![SGSSS Logo](../img/SGSSS_Stacked.png)

# Text Analysis

## Introduction

Computational methods are transforming research practice across the disciplines. For social scientists these methods offer a number of valuable opportunities, including creating new datasets from digital sources; unearthing new insights and avenues for research from existing data sources; and improving the accuracy and efficiency of fundamental research activities.

In this lesson we introduce and apply the foundational preprocessing steps of text analysis for social science research.

### Aims

This lesson has two aims:
1. Demonstrate how to use Python to preprocess text data relating to charitable activities.
2. Cultivate your computational thinking skills through coding examples. In particular, how to define and solve a data preprocessing problem using a computational method.

### Lesson details

* **Level**: Introductory
* **Time**: 40-60 minutes
* **Pre-requisites**: None
* **Audience**: Researchers and analysts from any disciplinary background
* **Learning outcomes**:
    1. Understand the key steps and concepts for getting social science data ready for text analysis.
    2. Be able to use Python for preprocessing text data.

## Guide to using this resource

This learning resource was built using <a href="https://jupyter.org/" target=_blank>Jupyter Notebook</a>, an open-source software application that allows you to mix code, results and narrative in a single document. As <a href="https://jupyter4edu.github.io/jupyter-edu-book/" target=_blank>Barba et al. (2019)</a> espouse:
> In a world where every subject matter can have a data-supported treatment, where computational devices are omnipresent and pervasive, the union of natural language and computation creates compelling communication and learning opportunities.

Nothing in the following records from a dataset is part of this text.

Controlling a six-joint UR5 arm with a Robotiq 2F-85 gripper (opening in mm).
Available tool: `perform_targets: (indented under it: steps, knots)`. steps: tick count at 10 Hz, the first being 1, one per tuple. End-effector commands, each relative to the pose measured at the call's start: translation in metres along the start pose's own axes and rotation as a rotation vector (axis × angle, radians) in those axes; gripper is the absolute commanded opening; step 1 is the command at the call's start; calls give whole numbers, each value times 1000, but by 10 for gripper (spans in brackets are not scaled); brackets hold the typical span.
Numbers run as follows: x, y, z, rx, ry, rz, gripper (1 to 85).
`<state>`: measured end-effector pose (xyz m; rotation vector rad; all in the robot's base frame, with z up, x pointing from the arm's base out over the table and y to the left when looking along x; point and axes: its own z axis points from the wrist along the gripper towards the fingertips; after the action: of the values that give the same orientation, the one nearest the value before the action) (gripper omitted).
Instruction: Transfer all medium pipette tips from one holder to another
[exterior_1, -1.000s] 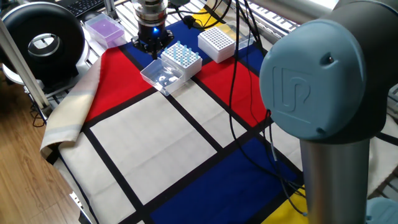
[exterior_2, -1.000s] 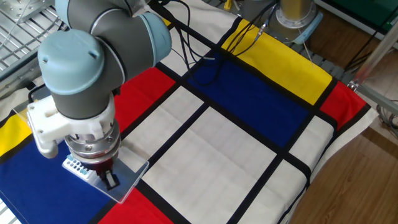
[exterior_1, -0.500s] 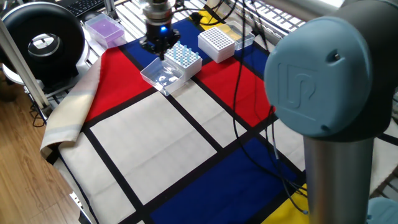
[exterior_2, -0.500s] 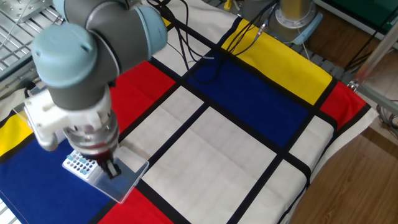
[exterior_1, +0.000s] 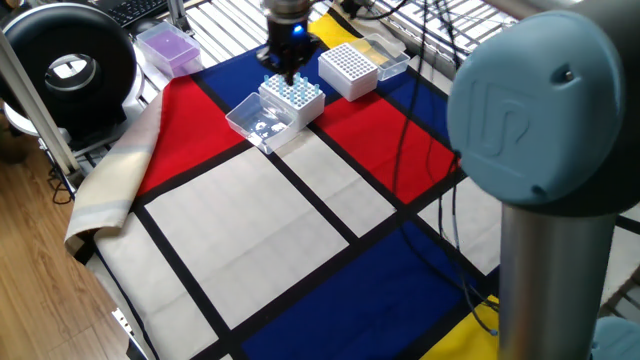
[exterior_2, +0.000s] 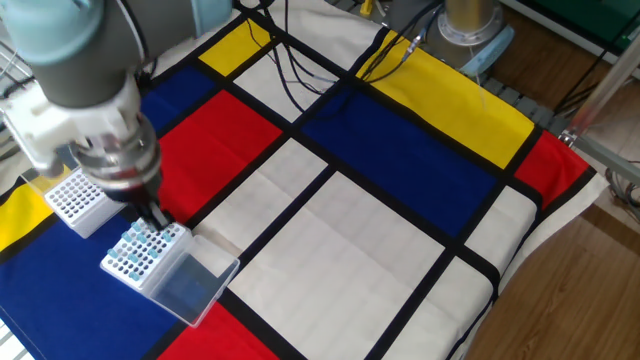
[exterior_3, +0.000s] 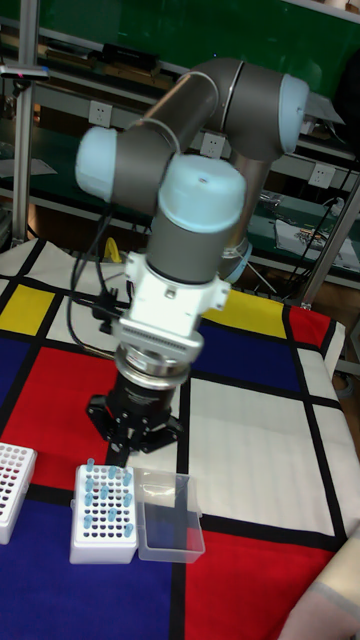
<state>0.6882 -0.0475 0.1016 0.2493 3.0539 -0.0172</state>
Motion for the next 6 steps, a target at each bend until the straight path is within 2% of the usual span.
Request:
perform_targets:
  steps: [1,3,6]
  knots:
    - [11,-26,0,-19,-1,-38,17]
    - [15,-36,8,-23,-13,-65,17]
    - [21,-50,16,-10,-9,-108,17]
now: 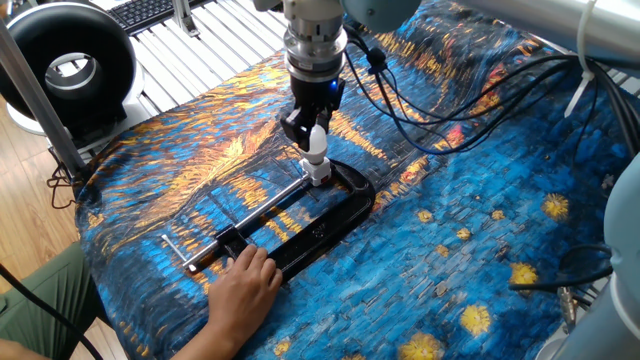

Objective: Take out the light bulb by rotating it

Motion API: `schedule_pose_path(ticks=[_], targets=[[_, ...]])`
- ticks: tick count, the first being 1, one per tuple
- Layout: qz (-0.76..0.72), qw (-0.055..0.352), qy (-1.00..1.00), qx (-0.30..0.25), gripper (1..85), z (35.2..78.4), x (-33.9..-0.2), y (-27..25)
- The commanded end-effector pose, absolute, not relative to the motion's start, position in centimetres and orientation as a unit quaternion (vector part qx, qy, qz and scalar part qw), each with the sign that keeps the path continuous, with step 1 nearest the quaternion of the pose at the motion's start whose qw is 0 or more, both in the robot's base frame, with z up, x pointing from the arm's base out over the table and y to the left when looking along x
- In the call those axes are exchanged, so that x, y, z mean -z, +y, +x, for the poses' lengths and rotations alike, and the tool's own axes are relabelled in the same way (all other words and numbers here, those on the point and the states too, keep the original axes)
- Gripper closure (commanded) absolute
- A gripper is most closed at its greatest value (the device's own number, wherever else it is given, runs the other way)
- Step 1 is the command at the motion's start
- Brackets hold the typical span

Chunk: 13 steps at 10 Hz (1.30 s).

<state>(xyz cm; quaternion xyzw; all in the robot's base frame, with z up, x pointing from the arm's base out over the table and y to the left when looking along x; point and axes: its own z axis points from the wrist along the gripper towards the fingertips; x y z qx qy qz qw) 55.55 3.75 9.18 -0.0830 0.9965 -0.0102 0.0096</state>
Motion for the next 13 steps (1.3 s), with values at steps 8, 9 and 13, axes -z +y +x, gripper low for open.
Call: schedule_pose_path(ticks=[8, 9, 13], targets=[[-0.153, 0.052, 0.986, 0.037, 84.7, 57.6, -9.2, 3.3], [-0.170, 0.051, 0.983, 0.042, 84.7, 57.5, -9.3, 3.1], [-0.238, 0.058, 0.965, 0.089, 84.7, 58.3, -9.8, 1.2]])
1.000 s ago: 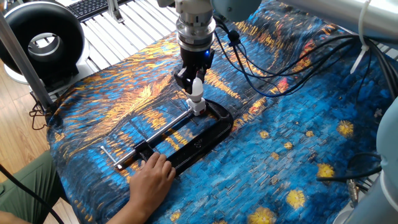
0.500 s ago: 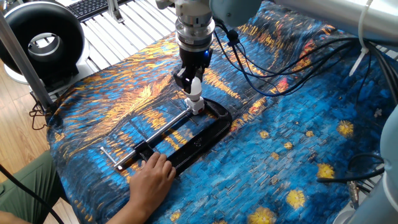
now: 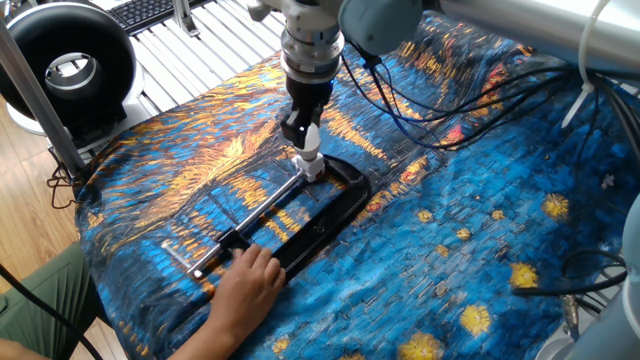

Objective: Take out the light bulb by rotating it

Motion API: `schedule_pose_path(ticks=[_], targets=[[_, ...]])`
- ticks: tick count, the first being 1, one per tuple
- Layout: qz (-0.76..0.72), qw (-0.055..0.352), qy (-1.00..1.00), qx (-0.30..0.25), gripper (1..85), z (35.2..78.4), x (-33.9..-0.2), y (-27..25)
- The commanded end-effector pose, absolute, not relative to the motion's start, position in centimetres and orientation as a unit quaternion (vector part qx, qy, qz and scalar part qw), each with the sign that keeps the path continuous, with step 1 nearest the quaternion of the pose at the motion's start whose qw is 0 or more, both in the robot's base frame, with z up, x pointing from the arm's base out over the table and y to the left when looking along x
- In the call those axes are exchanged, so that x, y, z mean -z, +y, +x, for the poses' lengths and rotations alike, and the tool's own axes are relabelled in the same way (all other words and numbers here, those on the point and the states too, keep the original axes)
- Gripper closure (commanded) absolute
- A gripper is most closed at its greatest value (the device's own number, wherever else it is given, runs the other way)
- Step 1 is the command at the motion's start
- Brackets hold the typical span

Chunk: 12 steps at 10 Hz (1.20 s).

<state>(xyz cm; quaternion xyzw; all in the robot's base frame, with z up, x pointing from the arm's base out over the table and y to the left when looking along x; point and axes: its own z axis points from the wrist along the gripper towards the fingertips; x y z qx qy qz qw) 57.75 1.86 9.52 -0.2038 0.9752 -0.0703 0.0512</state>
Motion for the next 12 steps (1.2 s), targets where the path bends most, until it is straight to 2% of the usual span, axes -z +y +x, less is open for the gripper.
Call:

If you are familiar with Jupyter notebooks then skip ahead to the main content (*How do we prepare social science data for text analysis?*). Otherwise, the following is a quick guide to navigating and interacting with the notebook.

### Interaction

**You only need to execute the code that is contained in sections which are marked by `In []`.**

To execute a cell, click or double-click the cell and press the `Run` button on the top toolbar (you can also use the keyboard shortcut Shift + Enter).

Try it for yourself:

In [None]:
print("Enter your name and press enter:")
name = input()
print("\r")
print("Hello {}, enjoy learning more about Python and web-scraping!".format(name))

### Learn more

Jupyter notebooks provide rich, flexible features for conducting and documenting your data analysis workflow. To learn more about additional notebook features, we recommend working through some of the <a href="https://github.com/darribas/gds19/blob/master/content/labs/lab_00.ipynb" target=_blank>materials</a> provided by Dani Arribas-Bel at the University of Liverpool. 

## How do we prepare social science data for text analysis?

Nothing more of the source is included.